(RECORDS FOR PROCESSING)

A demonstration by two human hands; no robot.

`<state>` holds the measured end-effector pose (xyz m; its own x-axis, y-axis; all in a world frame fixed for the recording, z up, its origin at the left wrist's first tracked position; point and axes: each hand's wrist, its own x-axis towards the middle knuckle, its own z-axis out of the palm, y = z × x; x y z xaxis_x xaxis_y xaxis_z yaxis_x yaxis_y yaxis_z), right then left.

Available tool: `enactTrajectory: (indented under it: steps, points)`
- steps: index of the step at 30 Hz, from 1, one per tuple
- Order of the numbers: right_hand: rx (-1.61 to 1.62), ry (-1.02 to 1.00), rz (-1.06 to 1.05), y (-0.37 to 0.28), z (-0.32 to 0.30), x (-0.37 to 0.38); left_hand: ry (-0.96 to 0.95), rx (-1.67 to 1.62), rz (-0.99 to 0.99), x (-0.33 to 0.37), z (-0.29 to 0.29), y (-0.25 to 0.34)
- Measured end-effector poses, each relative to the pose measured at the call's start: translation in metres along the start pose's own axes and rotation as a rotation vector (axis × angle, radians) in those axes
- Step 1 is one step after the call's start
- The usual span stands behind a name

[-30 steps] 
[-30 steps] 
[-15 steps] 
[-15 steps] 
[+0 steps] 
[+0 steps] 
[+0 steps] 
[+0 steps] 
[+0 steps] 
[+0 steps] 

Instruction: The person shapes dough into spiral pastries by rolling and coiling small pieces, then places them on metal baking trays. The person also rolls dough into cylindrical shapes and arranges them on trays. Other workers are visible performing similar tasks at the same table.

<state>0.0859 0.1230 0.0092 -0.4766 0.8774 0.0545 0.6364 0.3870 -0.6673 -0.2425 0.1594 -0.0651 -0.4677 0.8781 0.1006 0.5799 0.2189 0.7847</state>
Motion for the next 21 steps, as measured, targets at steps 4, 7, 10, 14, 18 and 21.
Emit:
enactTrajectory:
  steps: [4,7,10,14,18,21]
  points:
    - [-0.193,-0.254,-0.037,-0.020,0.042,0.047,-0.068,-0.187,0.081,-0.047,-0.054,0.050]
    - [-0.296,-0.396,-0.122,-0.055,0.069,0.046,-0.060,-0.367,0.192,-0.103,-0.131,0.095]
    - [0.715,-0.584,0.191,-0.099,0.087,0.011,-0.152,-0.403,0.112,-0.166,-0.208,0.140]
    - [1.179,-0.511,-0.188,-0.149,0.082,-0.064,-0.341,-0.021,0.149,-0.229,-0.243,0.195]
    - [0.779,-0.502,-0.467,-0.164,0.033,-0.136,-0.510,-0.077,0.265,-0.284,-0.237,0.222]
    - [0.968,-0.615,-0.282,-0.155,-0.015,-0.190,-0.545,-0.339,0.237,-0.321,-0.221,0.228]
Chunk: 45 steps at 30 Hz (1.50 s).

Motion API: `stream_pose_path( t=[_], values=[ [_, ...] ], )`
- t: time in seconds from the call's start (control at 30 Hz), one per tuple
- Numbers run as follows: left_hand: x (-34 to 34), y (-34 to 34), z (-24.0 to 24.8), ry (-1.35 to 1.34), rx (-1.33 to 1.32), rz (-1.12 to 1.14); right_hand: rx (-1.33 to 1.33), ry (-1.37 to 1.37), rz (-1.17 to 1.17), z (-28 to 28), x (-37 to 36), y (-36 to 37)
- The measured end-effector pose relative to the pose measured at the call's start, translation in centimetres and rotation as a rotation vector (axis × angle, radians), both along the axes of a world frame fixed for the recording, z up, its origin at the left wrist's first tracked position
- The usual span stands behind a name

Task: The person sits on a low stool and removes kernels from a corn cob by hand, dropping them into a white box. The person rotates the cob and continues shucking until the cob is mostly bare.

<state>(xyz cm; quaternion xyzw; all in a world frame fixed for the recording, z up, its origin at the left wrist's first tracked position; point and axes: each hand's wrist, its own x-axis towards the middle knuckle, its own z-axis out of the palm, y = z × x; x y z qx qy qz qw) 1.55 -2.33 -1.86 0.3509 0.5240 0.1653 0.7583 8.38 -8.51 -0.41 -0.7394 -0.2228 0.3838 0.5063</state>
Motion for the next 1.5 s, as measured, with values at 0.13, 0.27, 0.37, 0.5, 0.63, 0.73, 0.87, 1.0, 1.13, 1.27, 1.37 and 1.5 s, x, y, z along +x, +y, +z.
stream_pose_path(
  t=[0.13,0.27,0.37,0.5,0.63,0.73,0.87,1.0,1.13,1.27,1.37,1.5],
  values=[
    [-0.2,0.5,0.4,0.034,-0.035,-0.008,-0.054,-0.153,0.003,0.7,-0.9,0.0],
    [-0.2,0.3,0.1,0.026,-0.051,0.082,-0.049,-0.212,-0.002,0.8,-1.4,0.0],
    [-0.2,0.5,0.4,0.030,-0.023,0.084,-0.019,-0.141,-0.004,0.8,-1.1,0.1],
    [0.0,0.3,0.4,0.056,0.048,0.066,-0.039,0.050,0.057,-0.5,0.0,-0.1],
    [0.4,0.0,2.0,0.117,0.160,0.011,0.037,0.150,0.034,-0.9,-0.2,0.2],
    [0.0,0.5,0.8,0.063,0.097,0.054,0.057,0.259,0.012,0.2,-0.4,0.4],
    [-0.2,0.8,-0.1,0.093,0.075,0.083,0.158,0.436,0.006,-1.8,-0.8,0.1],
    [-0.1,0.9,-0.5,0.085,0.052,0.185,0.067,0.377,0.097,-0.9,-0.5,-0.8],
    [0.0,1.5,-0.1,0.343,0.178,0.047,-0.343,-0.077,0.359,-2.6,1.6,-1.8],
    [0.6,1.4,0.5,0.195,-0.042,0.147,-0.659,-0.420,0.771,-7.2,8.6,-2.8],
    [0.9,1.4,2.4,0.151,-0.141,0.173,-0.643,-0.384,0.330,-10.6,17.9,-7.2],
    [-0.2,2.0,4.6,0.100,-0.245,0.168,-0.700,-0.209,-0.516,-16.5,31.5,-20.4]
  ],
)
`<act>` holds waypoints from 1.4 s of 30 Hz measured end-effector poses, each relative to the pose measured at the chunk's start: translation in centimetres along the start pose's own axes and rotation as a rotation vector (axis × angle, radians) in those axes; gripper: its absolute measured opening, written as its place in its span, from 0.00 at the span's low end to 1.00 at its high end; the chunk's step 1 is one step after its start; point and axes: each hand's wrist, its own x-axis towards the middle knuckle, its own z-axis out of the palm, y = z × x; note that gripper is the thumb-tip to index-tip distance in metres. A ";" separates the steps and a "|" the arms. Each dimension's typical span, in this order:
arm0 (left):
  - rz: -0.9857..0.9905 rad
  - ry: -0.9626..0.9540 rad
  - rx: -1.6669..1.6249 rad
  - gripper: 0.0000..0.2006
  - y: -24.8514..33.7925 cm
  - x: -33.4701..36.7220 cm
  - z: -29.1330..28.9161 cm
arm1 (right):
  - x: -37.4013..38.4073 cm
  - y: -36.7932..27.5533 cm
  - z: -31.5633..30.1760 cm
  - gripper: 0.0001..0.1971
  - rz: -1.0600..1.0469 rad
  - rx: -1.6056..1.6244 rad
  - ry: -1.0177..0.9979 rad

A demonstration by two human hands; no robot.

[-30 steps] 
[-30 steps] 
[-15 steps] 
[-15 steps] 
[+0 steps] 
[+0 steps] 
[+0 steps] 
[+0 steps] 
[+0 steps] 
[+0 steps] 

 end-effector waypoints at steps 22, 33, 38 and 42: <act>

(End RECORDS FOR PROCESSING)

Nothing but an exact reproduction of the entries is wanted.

A demonstration by two human hands; no robot.

`<state>` holds the measured end-effector pose (xyz m; its own x-axis, y-axis; all in a world frame fixed for the recording, z up, its origin at the left wrist's first tracked position; point and axes: each hand's wrist, its own x-axis towards the middle knuckle, its own z-axis out of the palm, y = z × x; x y z xaxis_x xaxis_y xaxis_z yaxis_x yaxis_y yaxis_z), right then left.

Available tool: `enactTrajectory: (indented under it: steps, points)`
- steps: index of the step at 30 Hz, from 1, one per tuple
- Order of the numbers: right_hand: rx (-1.61 to 1.62), ry (-1.02 to 1.00), rz (-1.06 to 1.05), y (-0.37 to 0.28), z (-0.32 to 0.30), x (-0.37 to 0.38); left_hand: ry (-0.96 to 0.95), rx (-1.67 to 1.62), rz (-0.99 to 0.99), x (-0.33 to 0.37), z (-0.29 to 0.29), y (-0.25 to 0.34)
- Measured end-effector poses, each relative to the pose measured at the call's start: translation in metres along the start pose's own axes and rotation as a rotation vector (axis × angle, radians) in those axes
- Step 1 is one step after the call's start
- The usual span stands behind a name

[-30 steps] 
[-30 steps] 
[-15 steps] 
[-15 steps] 
[+0 steps] 
[+0 steps] 
[+0 steps] 
[+0 steps] 
[+0 steps] 
[+0 steps] 

Instruction: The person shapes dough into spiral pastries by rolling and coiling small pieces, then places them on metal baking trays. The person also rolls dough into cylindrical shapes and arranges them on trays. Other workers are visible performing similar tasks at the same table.

<state>0.0859 0.1230 0.0092 -0.4766 0.8774 0.0545 0.6364 0.3870 -0.6673 -0.2425 0.1594 -0.0651 -0.4677 0.8781 0.1006 0.5799 0.2189 0.7847</state>
Motion for the next 21 steps, as measured, targets at steps 4, 7, 10, 14, 18 and 21.
Emit:
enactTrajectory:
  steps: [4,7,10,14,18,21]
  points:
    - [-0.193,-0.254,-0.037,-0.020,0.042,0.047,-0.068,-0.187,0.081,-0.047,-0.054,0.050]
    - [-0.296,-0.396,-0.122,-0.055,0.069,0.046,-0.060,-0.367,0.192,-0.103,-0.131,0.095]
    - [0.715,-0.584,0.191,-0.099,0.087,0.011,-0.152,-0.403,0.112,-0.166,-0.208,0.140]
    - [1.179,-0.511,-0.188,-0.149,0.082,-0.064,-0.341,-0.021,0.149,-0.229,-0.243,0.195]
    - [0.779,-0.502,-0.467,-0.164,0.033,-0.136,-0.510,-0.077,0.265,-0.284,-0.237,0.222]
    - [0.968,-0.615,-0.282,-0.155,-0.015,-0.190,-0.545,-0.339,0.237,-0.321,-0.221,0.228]
Chunk: 45 steps at 30 Hz (1.50 s).

Motion API: `stream_pose_path( t=[_], values=[ [_, ...] ], )`
- t: time in seconds from the call's start (control at 30 Hz), one per tuple
- Numbers run as follows: left_hand: x (-34 to 34), y (-34 to 34), z (-24.0 to 24.8), ry (-1.35 to 1.34), rx (-1.33 to 1.32), rz (-1.12 to 1.14); right_hand: rx (-1.33 to 1.33), ry (-1.37 to 1.37), rz (-1.17 to 1.17), z (-28 to 28), x (-37 to 36), y (-36 to 37)
- The measured end-effector pose relative to the pose measured at the call's start, translation in centimetres and rotation as a rotation vector (axis × angle, radians), both along the axes of a world frame fixed for the recording, z up, its origin at the left wrist's first tracked position
- The usual span stands behind a name

Task: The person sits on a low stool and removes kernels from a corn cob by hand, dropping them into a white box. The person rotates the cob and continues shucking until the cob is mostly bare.

<state>(xyz cm; quaternion xyzw; all in a world frame fixed for the recording, z up, its origin at the left wrist's first tracked position; point and axes: each hand's wrist, its own x-axis towards the middle knuckle, its own z-axis out of the palm, y = z × x; x y z qx qy qz qw) 1.55 -2.33 -1.86 0.3509 0.5240 0.1653 0.7583 8.38 -8.51 -0.41 -0.7394 -0.2228 0.3838 0.5063</state>
Motion for the next 1.5 s, as measured, with values at 0.13, 0.27, 0.37, 0.5, 0.63, 0.73, 0.87, 1.0, 1.13, 1.27, 1.37 and 1.5 s, x, y, z along +x, +y, +z.
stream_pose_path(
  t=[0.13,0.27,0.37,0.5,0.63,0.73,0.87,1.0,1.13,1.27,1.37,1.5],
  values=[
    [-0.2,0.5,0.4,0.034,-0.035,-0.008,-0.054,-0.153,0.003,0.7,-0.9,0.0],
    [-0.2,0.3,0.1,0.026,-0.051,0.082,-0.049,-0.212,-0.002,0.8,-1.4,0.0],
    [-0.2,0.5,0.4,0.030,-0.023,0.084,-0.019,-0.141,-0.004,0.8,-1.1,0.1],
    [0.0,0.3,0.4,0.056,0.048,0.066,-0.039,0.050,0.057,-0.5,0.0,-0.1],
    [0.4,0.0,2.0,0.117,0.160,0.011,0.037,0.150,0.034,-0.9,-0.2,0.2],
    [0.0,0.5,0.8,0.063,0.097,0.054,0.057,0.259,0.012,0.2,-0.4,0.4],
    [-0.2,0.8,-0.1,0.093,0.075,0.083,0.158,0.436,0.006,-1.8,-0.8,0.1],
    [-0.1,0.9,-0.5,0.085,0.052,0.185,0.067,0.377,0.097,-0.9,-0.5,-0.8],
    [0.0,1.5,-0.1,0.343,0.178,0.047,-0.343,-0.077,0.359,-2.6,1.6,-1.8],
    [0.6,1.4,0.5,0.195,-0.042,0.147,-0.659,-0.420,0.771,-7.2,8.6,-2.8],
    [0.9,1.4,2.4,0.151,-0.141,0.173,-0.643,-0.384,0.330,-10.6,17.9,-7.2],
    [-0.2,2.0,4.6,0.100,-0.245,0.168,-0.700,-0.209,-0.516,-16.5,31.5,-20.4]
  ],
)
`<act>` holds waypoints from 1.4 s of 30 Hz measured end-effector poses, each relative to the pose measured at the chunk's start: translation in centimetres along the start pose's own axes and rotation as a rotation vector (axis × angle, radians) in those axes; gripper: its absolute measured opening, written as its place in its span, from 0.00 at the span's low end to 1.00 at its high end; the chunk's step 1 is one step after its start; point and axes: each hand's wrist, its own x-axis towards the middle knuckle, its own z-axis out of the palm, y = z × x; note that gripper is the thumb-tip to index-tip distance in metres. A ";" separates the steps and a "|" the arms. Each dimension's typical span, in this order:
arm0 (left):
  - rz: -0.9857..0.9905 rad
  - ry: -0.9626..0.9540 rad
  - rx: -1.6669..1.6249 rad
  - gripper: 0.0000..0.2006
  - y: -24.8514..33.7925 cm
  - x: -33.4701..36.7220 cm
  - z: -29.1330..28.9161 cm
arm1 (right):
  - x: -37.4013..38.4073 cm
  - y: -36.7932..27.5533 cm
  - z: -31.5633..30.1760 cm
  - gripper: 0.0001..0.1971
  - rz: -1.0600..1.0469 rad
  - rx: -1.6056..1.6244 rad
  - ry: -1.0177..0.9979 rad

A demonstration by two human hands; no robot.

[-30 steps] 
[-30 steps] 
[-15 steps] 
[-15 steps] 
[+0 steps] 
[+0 steps] 
[+0 steps] 
[+0 steps] 
[+0 steps] 
[+0 steps] 

 end-effector waypoints at steps 22, 33, 38 and 42: <act>

The exercise is now done.